Several of the elders voiced their disapproval, but Tashya didn't pause. She merely raised her voice so that she could still be heard.

"Shut down the marketplace and have every peddler who doesn't live here escorted out of the village. And then post guards on all the roads leading into Kirayde. The only way to keep the pestilence out is to make an island of our home."

"Even that might not work," Besh said. "I don't necessarily disagree with what you're proposing, but you should know that it might not do any good."

"I know that," Tashya said. "That's a risk I'm willing to take."

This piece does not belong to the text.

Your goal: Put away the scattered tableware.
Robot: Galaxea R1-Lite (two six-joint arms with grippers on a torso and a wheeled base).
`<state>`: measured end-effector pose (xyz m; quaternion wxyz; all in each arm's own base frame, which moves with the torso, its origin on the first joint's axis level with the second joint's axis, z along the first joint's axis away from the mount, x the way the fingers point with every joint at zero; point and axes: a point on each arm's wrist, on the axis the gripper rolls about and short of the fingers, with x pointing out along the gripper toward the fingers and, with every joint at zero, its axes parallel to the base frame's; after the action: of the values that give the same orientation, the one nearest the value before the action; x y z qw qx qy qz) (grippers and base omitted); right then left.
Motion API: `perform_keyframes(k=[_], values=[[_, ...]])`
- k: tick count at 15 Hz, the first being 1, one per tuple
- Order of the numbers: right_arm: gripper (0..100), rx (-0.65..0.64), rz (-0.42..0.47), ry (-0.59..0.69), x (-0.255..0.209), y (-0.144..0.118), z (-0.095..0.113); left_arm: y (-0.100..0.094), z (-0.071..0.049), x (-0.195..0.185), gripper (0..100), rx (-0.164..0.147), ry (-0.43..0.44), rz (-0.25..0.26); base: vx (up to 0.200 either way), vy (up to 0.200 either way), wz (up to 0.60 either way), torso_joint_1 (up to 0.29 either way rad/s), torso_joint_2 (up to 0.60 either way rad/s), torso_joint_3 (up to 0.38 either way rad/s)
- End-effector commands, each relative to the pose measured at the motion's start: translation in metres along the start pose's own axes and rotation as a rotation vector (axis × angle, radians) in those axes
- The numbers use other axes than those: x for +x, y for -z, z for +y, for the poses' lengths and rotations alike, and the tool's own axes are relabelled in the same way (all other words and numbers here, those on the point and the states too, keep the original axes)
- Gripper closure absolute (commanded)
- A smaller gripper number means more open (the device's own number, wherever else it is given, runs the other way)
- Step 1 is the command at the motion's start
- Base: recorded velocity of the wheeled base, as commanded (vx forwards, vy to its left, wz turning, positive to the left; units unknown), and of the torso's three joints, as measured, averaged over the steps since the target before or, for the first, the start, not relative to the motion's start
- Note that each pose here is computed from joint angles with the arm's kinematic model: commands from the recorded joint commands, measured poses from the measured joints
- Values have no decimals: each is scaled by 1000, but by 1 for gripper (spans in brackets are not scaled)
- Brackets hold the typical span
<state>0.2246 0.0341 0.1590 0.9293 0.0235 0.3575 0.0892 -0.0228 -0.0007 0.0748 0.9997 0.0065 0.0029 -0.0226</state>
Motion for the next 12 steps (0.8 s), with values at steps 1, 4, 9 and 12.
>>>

"People have crops they want to sell," Korr said. He was one of the older members of the council, nearly as old as Marivasse, though like her, he remained spry and sharp of mind. He'd made his living as a miller before passing his business on to his son, Ojan. He was nearly bald, with a narrow band of white hair on the back of his head. He stood a full head taller than Besh, though with his stooped back and rounded shoulders, he didn't look nearly as imposing as he had as a younger man. "Ojan has flour to sell. What is he supposed to do? Where's their gold supposed to come from?"